羽根邦夫Blog

”工学博士、電磁波対策製品WAVESAFE発明者のブログ”

実用化される東芝製SCiB形リチウムイオン電池

 リチウムイオン二次電池は、半世紀に達する開発と実用化の技術開発を経た、現在最強のエネルギー貯蔵部品です。しかし、開発当初からそのエネルギー密度が高いことから、貯蔵したエネルギーを一度に放出すると爆発炎上します。この危険性が、実用化のネックで、CATL、LG、SUMSON、SKなどのメーカーが作った電池は、この点で未完成です。スマホや電気自動車は、中国、韓国、米国など、世界のどこかで毎日燃えて、死傷者を出しています。これらの事故を未だに解決できないのは、リチウムイオン電池の製品化には、ノウハウに関わるものが多いからです。
 これは、私が所属したソニー中央研究所の隣の研究室が半世紀前に行っていた、リチウムイン電池の開発での釘差しテストなどの安全性確保には、年単位の実用化研究必要でした。これらを観ていた私としても、これは科学的な知識だけでなく、研究者たちの熱意とセンスと根気と、その上に優れた研究環境が必要であり、簡単なことでは無いことがよくわかりました。
 そんな中で、GSユアサの作ったリチウムイオン電池は、蒼龍型潜水艦の11番艦から採用されました。スマホやEVに比べれば、潜水艦にリチウムイオン電池を使うには、危険性ゼロの全く違うレベルの安全性が必要です。電池を製造するGSユアサ、採用する防衛庁、そして潜水艦乗員たちは、それぞれに大変な決心が必要だったでしょう。尊敬以外の何もありません。

 この潜水艦用の高信頼の電池の後に、東芝も信頼性と高い入出力負荷に耐えるリチウムイオン電池を実用化しました。潜水艦に比べれば大きなニュースにはなっていませんが、新幹線N700S系に採用されているSCiB型リチウムイオン電池です。この電池は潜水艦用電池の安全性とは比べ物になりませんが、それでも石橋を叩いても渡らない、天下のJRの御採用ですから、自動車用リチウムイオン電池とは比べられないほどの安全性と特性を持つでしょう。
 東芝製SCiB型電池は2015年には電力会社と組んで実証試験を行っており、十分な実績があり、N700S系には先行試作が2018年、量産は2020年からです。まだ新品ほやほやですが、勿論事故報告は有りません。この電池は、新幹線が事故で停電の時に、乗客を安全に運ぶのが目的で、小型にも拘らず大出力が必要です。

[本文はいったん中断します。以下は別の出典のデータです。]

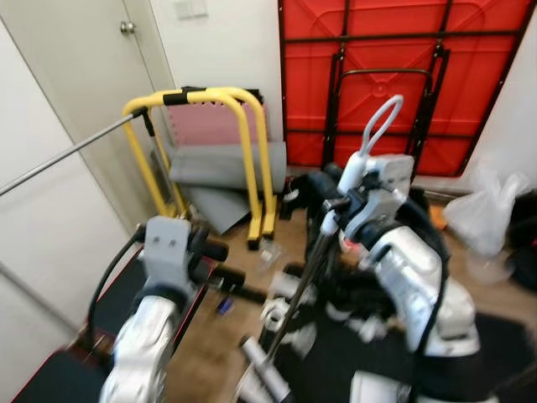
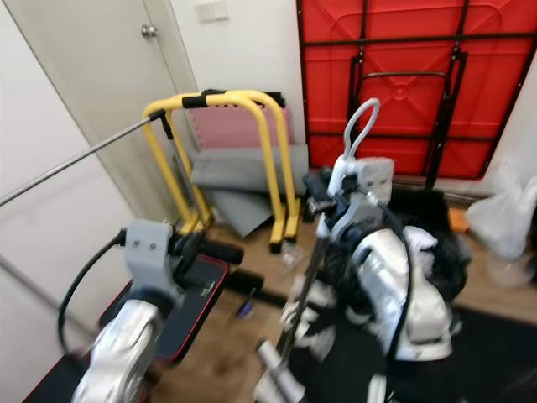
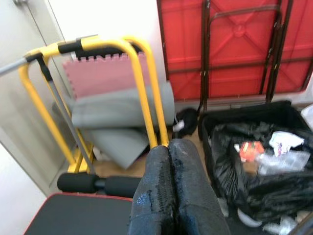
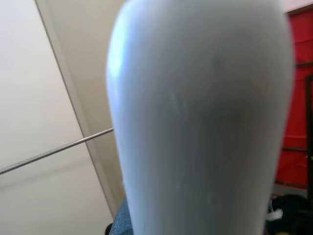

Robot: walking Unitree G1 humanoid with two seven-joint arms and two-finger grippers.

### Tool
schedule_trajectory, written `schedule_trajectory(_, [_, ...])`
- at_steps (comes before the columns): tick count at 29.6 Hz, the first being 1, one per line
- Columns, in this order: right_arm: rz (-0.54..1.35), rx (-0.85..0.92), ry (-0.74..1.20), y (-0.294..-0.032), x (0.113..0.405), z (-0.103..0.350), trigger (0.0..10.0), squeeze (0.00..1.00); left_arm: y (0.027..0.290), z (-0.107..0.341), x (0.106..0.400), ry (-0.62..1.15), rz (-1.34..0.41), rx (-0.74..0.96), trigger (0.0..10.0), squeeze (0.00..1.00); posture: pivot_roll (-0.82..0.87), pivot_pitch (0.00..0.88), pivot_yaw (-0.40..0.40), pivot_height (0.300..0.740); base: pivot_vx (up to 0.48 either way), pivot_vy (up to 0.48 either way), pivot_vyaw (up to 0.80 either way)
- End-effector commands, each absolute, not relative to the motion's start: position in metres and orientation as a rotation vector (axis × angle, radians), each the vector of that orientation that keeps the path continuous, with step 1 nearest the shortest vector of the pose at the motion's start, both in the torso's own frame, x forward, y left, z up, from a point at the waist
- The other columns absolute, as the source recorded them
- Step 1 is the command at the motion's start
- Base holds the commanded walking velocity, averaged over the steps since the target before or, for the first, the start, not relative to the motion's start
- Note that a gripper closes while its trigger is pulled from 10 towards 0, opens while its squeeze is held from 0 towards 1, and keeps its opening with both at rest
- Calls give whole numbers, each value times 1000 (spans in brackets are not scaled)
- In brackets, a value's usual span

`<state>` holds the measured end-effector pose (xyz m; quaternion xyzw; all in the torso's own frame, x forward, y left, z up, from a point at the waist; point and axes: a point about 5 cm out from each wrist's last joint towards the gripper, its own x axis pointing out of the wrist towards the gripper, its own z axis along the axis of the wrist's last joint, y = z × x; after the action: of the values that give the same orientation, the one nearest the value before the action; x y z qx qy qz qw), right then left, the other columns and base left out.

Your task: Sweep floor

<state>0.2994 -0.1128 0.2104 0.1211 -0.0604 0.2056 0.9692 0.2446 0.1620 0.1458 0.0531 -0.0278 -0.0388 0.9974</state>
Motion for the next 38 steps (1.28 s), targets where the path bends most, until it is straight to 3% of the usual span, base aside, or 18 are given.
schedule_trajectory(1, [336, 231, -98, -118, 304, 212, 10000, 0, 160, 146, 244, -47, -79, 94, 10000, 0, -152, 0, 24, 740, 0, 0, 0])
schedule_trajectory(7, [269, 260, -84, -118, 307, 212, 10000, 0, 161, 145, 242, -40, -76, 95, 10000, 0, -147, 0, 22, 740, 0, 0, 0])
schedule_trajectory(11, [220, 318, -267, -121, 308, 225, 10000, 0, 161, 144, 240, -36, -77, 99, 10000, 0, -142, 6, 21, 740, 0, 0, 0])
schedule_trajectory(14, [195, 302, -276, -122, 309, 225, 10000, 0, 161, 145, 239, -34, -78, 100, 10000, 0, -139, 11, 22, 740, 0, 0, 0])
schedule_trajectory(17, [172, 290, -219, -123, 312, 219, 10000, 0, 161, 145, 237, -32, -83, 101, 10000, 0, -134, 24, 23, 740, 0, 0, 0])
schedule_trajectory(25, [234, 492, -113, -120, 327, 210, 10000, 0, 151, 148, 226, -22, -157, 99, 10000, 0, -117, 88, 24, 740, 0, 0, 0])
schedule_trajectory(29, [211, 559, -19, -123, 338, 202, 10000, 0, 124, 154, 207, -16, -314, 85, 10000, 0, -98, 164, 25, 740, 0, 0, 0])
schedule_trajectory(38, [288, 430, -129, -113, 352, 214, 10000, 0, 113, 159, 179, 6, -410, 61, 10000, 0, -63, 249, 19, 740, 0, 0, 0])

 ここで、SCiBとはどんな意味なのか、負極のシリコンSと炭素Cの含有が今までと違うのか、などと期待をしましたが、がっかりでした。SCiBとは、Super Charge ion Battery(超電荷量の電池)程度の意味で、理系の人間は少しもワクワクしません。こんな文系ダマシの名前付けをするようだから、会社が傾いているのですね。理系がワクワクして、文系がびっくりする様な名前が無いと、製品開発の技術者がコスト計算をする文系の人間を引き込めません。会社も製品も埋もれてしまいそうです。
 とは言え、SCiBは6分間で80%の大電流の充電、ということは大電流の放電も可能で、充電率0%~100%までの深い充放電が可能、と言う優れものです。これなら自動車用に使っても良い特性です。SCiBを使えば、充電スタンドの容量が大きければ、充電待ちの時間が1桁短くなります。さらに問題の発火は、電極間がショートしても短絡部分の電極材料が絶縁性に変わるので、電池自体の発火の危険性が大幅に減ります。
 この様にリチウムイオン電池の実用上の課題を大幅に減らしたSCiBは、スズキのワゴンR、他、日産のハイウエイスター、三菱のekクロスなどに採用されています。まだ軽自動車ばかりですが、大型車への採用はどうなるか観守りましょう。

 日本製のリチウムイオン電池を使ったスマホやEVが燃えないのは、半世紀前のソニーから始まり、潜水艦や新幹線など、極度に信頼性が求められる製品に長い時間と高い開発費をかけて実用化に努力をしてきた実績が有るからです。この間に得られた知識と知恵などは、特許権が切れてもノウハウとして日本人技術者の間で保存されています。
 優秀な人材の多い東芝です。中国や韓国から彼らを引き抜かれたりしない様に、会社は頑張って欲しいです。また、最近JRへ入社する中国人社員が多いとのことです。東芝だけでなく自動車会社もJRも、守秘には十分お気を付けください。SCiBは電車や自動車だけでなく、潜水艦にも使える技術ですから。